These are the key concepts you need to understand to accurately answer the question.

Nuclide
A nuclide is a distinct species of an atom characterized by the number of protons (atomic number, Z) and the number of neutrons (mass number, A - Z) in its nucleus. Nuclides are represented in the form \(\frac{A}{Z}\)\(X\), where X is the element symbol.
Mass Number
The mass number (A) is the total number of protons and neutrons in an atom's nucleus. In the example \(\frac{223}{87}\) Fr, the mass number is 223. When the nuclide undergoes radioactive decay, it loses mass units, which alters the mass number.
Atomic Number
The atomic number (Z) is the number of protons in the nucleus of an atom. It determines the element's identity. For \(\frac{223}{87}\) Fr, the atomic number is 87, meaning it has 87 protons. Losing 3 atomic number units during decay would give us a new atomic number.
Radioactive Decay Series
A radioactive decay series describes the steps a radioactive nuclide takes as it transforms into a stable nuclide.

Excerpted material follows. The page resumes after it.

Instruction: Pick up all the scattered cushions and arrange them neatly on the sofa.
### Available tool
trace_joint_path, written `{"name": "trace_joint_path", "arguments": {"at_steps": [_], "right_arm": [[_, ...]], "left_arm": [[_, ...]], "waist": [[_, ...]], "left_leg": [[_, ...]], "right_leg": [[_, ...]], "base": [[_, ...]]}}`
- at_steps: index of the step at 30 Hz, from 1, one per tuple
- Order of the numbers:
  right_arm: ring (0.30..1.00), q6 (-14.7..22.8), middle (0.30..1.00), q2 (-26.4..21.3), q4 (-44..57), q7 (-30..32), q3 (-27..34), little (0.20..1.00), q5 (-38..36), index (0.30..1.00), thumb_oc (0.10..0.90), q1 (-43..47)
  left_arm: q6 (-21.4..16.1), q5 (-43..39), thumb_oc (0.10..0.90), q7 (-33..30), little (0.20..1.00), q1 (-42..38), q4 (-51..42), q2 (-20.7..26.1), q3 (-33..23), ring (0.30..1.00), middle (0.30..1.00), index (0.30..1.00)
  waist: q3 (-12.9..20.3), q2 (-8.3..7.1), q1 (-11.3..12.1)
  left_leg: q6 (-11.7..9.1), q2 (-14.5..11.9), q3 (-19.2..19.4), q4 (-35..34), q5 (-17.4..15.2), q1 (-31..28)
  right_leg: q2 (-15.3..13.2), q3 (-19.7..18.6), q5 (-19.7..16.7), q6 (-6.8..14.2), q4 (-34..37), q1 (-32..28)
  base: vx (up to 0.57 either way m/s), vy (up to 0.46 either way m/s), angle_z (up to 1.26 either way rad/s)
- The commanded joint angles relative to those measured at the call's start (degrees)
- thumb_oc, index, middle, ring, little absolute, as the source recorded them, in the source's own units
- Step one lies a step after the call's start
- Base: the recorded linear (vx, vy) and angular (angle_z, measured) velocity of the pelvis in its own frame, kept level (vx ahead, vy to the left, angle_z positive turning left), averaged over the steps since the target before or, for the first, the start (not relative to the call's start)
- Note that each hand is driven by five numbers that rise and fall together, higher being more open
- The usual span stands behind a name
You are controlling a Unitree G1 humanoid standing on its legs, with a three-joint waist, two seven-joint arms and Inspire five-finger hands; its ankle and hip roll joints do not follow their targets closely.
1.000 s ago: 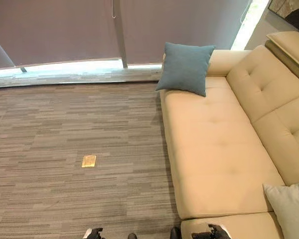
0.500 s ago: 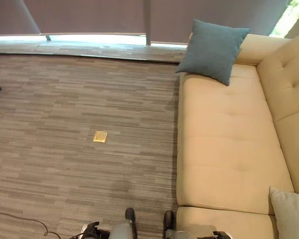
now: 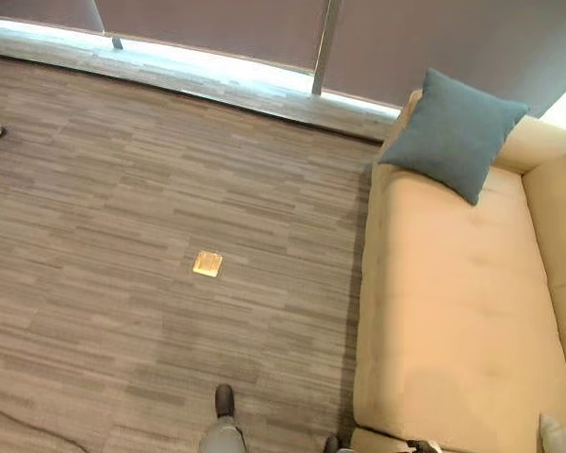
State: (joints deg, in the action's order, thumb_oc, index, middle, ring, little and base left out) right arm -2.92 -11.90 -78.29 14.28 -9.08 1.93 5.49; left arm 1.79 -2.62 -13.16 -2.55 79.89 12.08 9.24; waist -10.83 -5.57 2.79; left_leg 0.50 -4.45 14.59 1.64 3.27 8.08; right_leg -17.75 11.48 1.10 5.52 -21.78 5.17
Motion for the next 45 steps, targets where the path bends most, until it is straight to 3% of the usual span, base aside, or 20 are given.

Each step involves emission of particles and energy and results in a new nuclide with a different mass number and atomic number.
Element Identification
Identifying an element involves matching its atomic number with the corresponding element symbol on the periodic table. After accounting for changes in both mass and atomic number during decay, we check the updated numbers to identify the resulting element.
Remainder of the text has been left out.